JH : There's self-centred activity on the part of the person who's raising the child or on the
part of the person who is in the relationship, married. The child is the victim of that.
K : Of course.
JH : And then grows up to perpetuate it.
K : And the mother's father and mother's fathers are like that too.
JH : Yes. Now why does it have to happen that way ? Are we saying that's the way it is in
nature ? Or are we saying that...
K : No.
RS : Well, I mean, there are certain conflicts in nature. For example, among troops of gorillas
or baboons - take baboons or even chimpanzees - there's a conflict among the males. Often
the strongest male...
K : Yes, quite.
RS : ...wishes to monopolize all the attractive females. Now some of the younger males want
to get in on the act as well. They try going off with these females and this younger male will
fight and beat them off. So they'll be kept out of this. This selfish activity of this one male
keeps most of the females to himself. The same occurs in red deer, where the stag will
monopolize the females. Now these are examples of conflict in the animal kingdom which are
quite needless. There would be enough food for these hens without pecking each other. Now
these are not exceptions ; we can find this kind of thing throughout the animal kingdom. So I
don't think that the origin of this kind of selfish conflict is something just to do with human
societies and the way they are structured.

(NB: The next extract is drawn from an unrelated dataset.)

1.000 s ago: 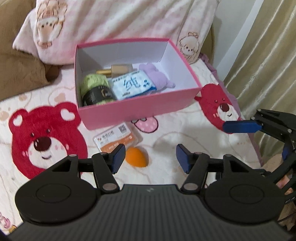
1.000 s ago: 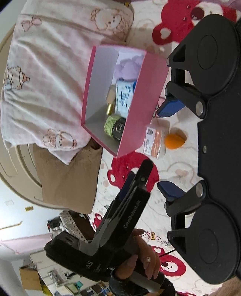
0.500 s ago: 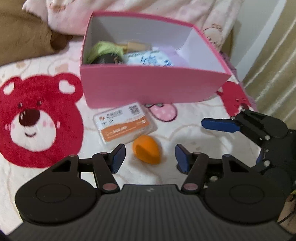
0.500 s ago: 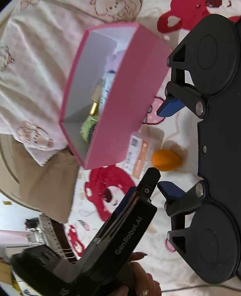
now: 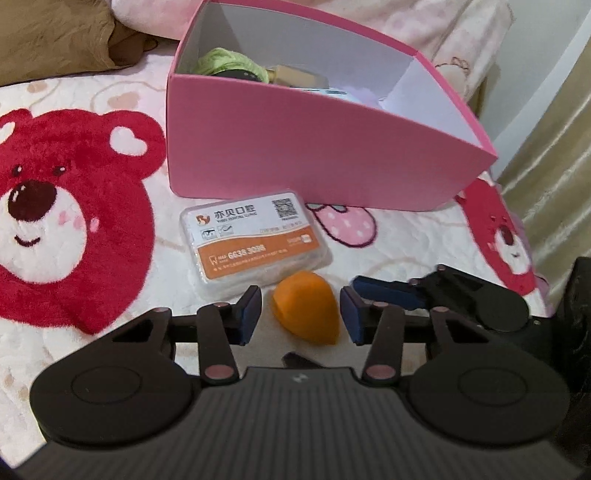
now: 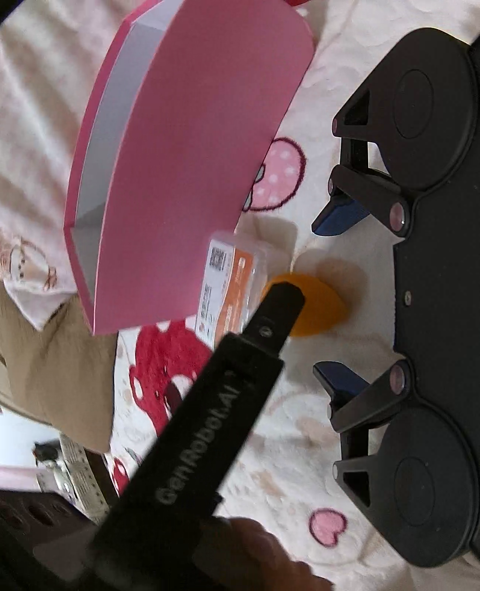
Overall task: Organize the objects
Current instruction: 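Close the right tool on the orange makeup sponge, then lift the orange sponge and carry it over the pink box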
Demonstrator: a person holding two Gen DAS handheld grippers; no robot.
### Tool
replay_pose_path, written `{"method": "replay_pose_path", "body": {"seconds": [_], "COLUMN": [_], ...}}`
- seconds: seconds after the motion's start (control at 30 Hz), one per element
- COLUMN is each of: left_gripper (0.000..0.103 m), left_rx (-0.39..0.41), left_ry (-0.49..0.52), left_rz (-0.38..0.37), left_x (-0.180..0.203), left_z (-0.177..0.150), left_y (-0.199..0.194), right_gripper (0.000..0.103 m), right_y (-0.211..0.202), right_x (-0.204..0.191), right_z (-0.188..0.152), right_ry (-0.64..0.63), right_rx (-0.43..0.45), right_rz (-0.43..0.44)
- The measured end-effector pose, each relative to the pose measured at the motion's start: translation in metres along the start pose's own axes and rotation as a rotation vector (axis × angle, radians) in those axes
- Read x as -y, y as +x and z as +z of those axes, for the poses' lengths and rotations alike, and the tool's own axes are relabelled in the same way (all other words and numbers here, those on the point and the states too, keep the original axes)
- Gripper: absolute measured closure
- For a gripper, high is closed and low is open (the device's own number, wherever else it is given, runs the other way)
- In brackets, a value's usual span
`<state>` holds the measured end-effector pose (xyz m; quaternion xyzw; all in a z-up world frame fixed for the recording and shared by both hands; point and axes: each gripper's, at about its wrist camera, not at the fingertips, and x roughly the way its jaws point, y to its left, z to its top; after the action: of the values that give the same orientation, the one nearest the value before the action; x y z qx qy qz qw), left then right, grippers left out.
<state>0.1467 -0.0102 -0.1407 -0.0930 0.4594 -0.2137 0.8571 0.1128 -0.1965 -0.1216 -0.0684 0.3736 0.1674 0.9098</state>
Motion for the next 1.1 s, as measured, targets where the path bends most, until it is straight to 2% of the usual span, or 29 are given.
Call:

I think we can see in biological nature this kind of
thing.
K : Are you saying that as we are the result of the animal, as we human beings evolved from
the animal, we have inherited all those pecking order ?
RS : Yes, I think we've inherited a lot of animal tendencies from our animal forbearers.
K : Oh, yes, yes.
RS : And I think that many of these show up in these psychological problems.
K : Yes, but is it necessary that we should continue that way ?
RS : Ah.
K : We are thoughtful, we are ingenious in our inventions, extraordinarily capable in certain
directions, why should we not also say, we won't have this, the way we live, let's change it.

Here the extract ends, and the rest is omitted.